All 14 CVE vulnerabilities found in Xstore, with AI-generated Chinese analysis, references, and POCs.

This page is the vulnerability aggregation resource for the XStore product, focusing on software weaknesses and associated security tags. It collects data on a wide variety of vulnerability types, including injection flaws, authentication bypasses, cross-site scripting, and cryptographic failures, covering all disclosed entries from the project’s inception through the current year. The content is structured to allow users to track a vendor's advisories as they are released, understand a specific weakness class by reviewing related reports, and look up a product's vulnerability history to assess long-term security posture and remediation trends. By centralizing these records, the page provides a comprehensive view of how XStore has handled security issues over time. Readers can analyze patterns in reported defects, identify which components have been most frequently affected, and review the timeline of patches and updates. This approach supports security researchers, developers, and system administrators in evaluating the risk profile of the software. The data includes technical details, severity ratings, and references to external databases, ensuring that users have access to necessary context for informed decision-making. Whether investigating a specific incident or conducting a broad review of product security, this resource serves as a centralized repository for historical and current vulnerability information.
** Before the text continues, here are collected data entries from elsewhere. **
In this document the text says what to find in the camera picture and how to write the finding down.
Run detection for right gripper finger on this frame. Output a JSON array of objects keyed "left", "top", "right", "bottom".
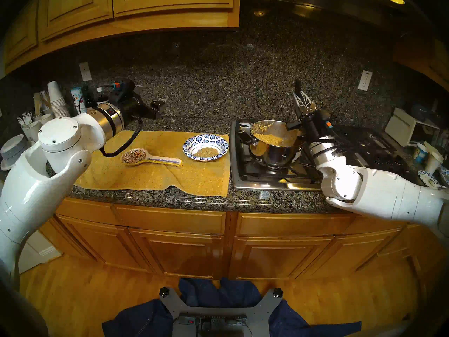
[
  {"left": 300, "top": 91, "right": 318, "bottom": 113},
  {"left": 293, "top": 92, "right": 306, "bottom": 116}
]

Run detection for white toaster oven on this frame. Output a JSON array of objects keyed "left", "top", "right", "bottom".
[{"left": 384, "top": 107, "right": 441, "bottom": 148}]

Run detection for yellow towel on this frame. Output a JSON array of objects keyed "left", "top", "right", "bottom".
[{"left": 75, "top": 130, "right": 230, "bottom": 198}]

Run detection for blue white paper cup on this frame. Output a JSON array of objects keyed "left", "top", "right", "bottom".
[{"left": 414, "top": 143, "right": 429, "bottom": 164}]

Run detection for dark glass bottle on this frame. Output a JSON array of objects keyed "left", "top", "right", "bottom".
[{"left": 82, "top": 86, "right": 98, "bottom": 109}]

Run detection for wooden wall cabinets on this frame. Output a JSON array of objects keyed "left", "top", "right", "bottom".
[{"left": 4, "top": 0, "right": 241, "bottom": 73}]

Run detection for wooden chopsticks bundle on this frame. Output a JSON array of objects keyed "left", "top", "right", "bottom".
[{"left": 33, "top": 91, "right": 51, "bottom": 116}]

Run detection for dark kettle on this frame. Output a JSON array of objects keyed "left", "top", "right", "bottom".
[{"left": 410, "top": 101, "right": 439, "bottom": 121}]

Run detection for grey robot base frame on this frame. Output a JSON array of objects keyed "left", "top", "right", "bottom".
[{"left": 160, "top": 287, "right": 284, "bottom": 337}]

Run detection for wooden base cabinets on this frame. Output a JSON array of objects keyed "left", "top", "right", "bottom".
[{"left": 25, "top": 182, "right": 449, "bottom": 291}]

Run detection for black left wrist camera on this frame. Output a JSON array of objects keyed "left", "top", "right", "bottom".
[{"left": 109, "top": 78, "right": 135, "bottom": 95}]

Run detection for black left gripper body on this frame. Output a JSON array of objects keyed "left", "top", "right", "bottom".
[{"left": 121, "top": 92, "right": 166, "bottom": 125}]

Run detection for metal spoon black handle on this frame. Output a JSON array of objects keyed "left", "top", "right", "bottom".
[{"left": 294, "top": 79, "right": 309, "bottom": 140}]

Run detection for white patterned canister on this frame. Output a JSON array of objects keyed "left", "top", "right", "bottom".
[{"left": 71, "top": 87, "right": 87, "bottom": 114}]

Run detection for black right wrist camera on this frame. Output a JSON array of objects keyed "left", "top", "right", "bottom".
[{"left": 317, "top": 110, "right": 334, "bottom": 135}]

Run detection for paper cup with plastic forks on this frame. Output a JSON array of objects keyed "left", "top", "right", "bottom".
[{"left": 17, "top": 112, "right": 43, "bottom": 143}]

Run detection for wooden corner cabinet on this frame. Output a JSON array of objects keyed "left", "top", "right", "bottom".
[{"left": 393, "top": 34, "right": 449, "bottom": 91}]

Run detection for steel gas cooktop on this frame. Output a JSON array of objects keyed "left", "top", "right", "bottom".
[{"left": 230, "top": 118, "right": 409, "bottom": 192}]

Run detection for stack of white bowls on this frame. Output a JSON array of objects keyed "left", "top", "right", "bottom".
[{"left": 0, "top": 134, "right": 36, "bottom": 171}]

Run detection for blue white paper bowl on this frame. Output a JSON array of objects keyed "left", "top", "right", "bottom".
[{"left": 182, "top": 134, "right": 229, "bottom": 162}]

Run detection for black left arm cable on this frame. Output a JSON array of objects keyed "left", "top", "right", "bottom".
[{"left": 100, "top": 117, "right": 143, "bottom": 158}]

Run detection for yellow ceramic spoon rest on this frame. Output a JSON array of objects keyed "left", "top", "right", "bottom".
[{"left": 121, "top": 148, "right": 183, "bottom": 169}]

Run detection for stack of white paper cups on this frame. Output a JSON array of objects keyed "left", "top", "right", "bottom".
[{"left": 47, "top": 81, "right": 71, "bottom": 118}]

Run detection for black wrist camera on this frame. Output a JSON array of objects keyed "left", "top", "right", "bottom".
[
  {"left": 109, "top": 78, "right": 135, "bottom": 95},
  {"left": 317, "top": 110, "right": 334, "bottom": 135}
]

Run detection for white double wall outlet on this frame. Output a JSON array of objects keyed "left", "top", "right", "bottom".
[{"left": 358, "top": 70, "right": 373, "bottom": 91}]

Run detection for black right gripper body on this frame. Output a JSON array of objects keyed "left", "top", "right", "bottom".
[{"left": 286, "top": 106, "right": 332, "bottom": 142}]

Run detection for stainless steel pot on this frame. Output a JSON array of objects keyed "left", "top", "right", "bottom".
[{"left": 238, "top": 120, "right": 307, "bottom": 170}]

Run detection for cooked oatmeal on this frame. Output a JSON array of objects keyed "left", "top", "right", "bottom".
[{"left": 253, "top": 133, "right": 284, "bottom": 146}]

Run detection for steel range hood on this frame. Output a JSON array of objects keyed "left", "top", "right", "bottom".
[{"left": 242, "top": 0, "right": 407, "bottom": 24}]
The aggregation aims to improve transparency and facilitate faster response to emerging threats by making all relevant data easily searchable and accessible within a unified interface.

Vendor: 8theme

CVE IDTitleCVSSSeverityPublished
CVE-2026-3326 XStore < 9.7.3 - Unauthenticated SQLi --2026-06-10
CVE-2026-25305 WordPress XStore theme <= 9.6.4 - Cross Site Scripting (XSS) vulnerability CWE-79 6.5 Medium2026-02-19
CVE-2026-25006 WordPress XStore theme <= 9.6.4 - Arbitrary Shortcode Execution vulnerability CWE-80 5.3 Medium2026-02-19
CVE-2025-64193 WordPress XStore theme < 9.6.1 - Local File Inclusion vulnerability CWE-98 7.5 High2025-12-18
CVE-2025-64192 WordPress XStore theme < 9.6 - Broken Access Control vulnerability CWE-862 6.3 Medium2025-12-18
CVE-2025-64191 WordPress XStore theme < 9.6.1 - Cross Site Scripting (XSS) vulnerability CWE-79 7.1 High2025-12-18
CVE-2025-11746 XStore | Multipurpose WooCommerce Theme <= 9.5.4 - Authenticated (Subscriber+) Local File Inclusion CWE-22 8.8 High2025-10-15
CVE-2025-60100 WordPress XStore theme < 9.6 - Content Injection vulnerability CWE-80 5.3 Medium2025-09-26
CVE-2024-33561 WordPress XStore theme <= 9.3.8 - Unauthenticated Broken Access Control vulnerability CWE-862 7.5 High2024-06-09
CVE-2024-33563 WordPress XStore theme <= 9.3.8 - Broken Access Control vulnerability CWE-862 7.6 High2024-06-09
CVE-2024-33564 WordPress XStore theme <= 9.3.8 - Arbitrary Option Update vulnerability CWE-862 8.8 High2024-06-09
CVE-2024-33560 WordPress XStore theme <= 9.3.8 - Unauthenticated Local File Inclusion vulnerability CWE-22 9.0 Critical2024-06-04
CVE-2024-33559 WordPress XStore theme <= 9.3.5 - Unauthenticated SQL Injection vulnerability CWE-89 9.3 Critical2024-04-29
CVE-2024-33562 WordPress XStore theme <= 9.3.5 - Reflected Cross Site Scripting (XSS) vulnerability CWE-79 7.1 High2024-04-29

All 14 known CVE vulnerabilities affecting Xstore with full Chinese analysis, references, and POCs where available.